The engine was given its debut in the carport. “We ran in the cam for 20 minutes with single springs, then set it up with duals and took it to Kandos. It’s never seen a dyno. I did a little practice skid in the carport one day,” he admits. “A little while later, the cops turned up. Some lady about a kilometre away had complained! The cops were pretty good about it, but they suggested that I not do it again!” No wonder, with two drainpipe-sized dump pipes pumping out 540 cubes of blown V8!
It’s a full-time open-air cruiser with no windows or frames, and the handles have been shaved as well. Just because. The Hilux’s dash and instrument cluster has been replaced with a curvy all-steel panel, once again the result of hours of Brett’s welder and grinder. The whole lot is bathed in a simple self-applied bright white with a bit of bling adding some sparkle.
“And I wanted to make it safe,” says Brett of his self-built cage. “Just in case it goes over. This handles a bit differently to the usual burnout car. You can’t do the big high-speed whips like the other cars. But I try to make up for that with smoke and spectacle. I’m going to add a sway-bar for a bit more stability.”
After his practice runs with the other three cars, Brett has used a mixture of physics and chemistry to address the challenge of keeping a burnout car cool. ”I did have a 200-litre tank and electric water pumps,” he explains of his prior efforts. “I spoke to a lot of people and saw a lot of what happened at burnout comps. It seemed the methanol burners had less issue with heat.
“So this one has a big Aussie Desert Cooler radiator, two thermos and it uses a lot of methanol! I pour a lot of it in. At Brashernats it used just under 100 litres of methanol in two and a half minutes.” No doubt the high ride height and open engine bay are cooling assets, too – compared to a conventional streeter with a lowered ride height, the supercharged big block Hilux can blow away a lot of hot air.
The TH400 transmission was put together by Geartorque in Queensland. “I told him what it was for and it’s been excellent,” says Brett. “Burnouts are hard on transmissions.”

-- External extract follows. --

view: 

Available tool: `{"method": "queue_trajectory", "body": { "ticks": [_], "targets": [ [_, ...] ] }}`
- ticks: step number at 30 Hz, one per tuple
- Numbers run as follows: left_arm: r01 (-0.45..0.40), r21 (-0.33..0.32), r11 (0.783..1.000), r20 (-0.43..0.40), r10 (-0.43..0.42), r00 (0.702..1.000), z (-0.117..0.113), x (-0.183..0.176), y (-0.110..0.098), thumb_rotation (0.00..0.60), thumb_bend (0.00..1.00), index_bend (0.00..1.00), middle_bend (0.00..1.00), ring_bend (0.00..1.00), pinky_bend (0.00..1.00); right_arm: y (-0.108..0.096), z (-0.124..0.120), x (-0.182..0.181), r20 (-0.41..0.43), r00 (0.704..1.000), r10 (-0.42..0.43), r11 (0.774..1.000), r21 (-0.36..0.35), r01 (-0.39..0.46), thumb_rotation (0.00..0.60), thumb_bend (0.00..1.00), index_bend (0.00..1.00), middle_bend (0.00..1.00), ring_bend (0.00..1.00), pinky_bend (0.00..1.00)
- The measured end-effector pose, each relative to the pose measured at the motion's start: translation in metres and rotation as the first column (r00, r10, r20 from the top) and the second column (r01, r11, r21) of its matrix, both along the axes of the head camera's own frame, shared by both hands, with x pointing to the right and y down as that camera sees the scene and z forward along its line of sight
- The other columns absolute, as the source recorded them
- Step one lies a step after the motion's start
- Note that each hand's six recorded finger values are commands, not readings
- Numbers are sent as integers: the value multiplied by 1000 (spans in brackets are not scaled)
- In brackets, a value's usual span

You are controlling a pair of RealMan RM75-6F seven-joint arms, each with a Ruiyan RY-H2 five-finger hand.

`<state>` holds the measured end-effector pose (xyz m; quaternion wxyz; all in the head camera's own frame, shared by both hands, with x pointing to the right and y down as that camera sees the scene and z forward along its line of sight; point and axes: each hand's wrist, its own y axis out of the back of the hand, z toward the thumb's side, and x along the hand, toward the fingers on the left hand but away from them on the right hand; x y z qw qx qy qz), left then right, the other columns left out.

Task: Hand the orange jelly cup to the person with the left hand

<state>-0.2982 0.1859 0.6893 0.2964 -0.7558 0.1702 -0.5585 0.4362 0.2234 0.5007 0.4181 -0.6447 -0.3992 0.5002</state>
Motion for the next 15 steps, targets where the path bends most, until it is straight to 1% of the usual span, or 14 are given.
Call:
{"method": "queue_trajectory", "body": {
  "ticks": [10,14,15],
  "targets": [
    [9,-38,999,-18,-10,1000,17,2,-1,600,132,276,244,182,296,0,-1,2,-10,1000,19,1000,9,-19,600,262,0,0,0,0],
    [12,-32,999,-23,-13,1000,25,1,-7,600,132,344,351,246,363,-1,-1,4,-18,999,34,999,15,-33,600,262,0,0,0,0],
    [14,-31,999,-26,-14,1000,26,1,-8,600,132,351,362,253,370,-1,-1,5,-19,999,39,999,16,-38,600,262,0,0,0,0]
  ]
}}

Sorting the axle tramp was another challenge “I helped my brother-in-law build a burnout car years ago. He always had trouble with axle tramp and we worked out that putting a big angle on the diff – around 14 degrees – took the tramp out of it. It was process of trial and error – we set up and cut off the brackets on the diff a few times! But we ended up getting it right and that’s the angle I used on the Hilux.
“There’s bit of brainpower in all this. It’s taken a bit of effort!”
Brett debuted the Hilux at Kandos in January 2013, but suffered a few minor setbacks. “There was an intake manifold leak,” Brett explains. “It was playing up so I didn’t take the risk. But I took it to the Valvoline Autofest at Bathurst and screwed the tailshaft right out of it! That wasn’t real flash! Then I went to Burnout Mayhem in Sydney – the torque convertor let go and it caught fire. Huge!” It didn’t end there.
“Brashernats – I blew up the gearbox! But since then I haven’t had any more problems. I got third at Supernats and won at a show at Dubbo. The last event was Burnout Mania and I got a second.”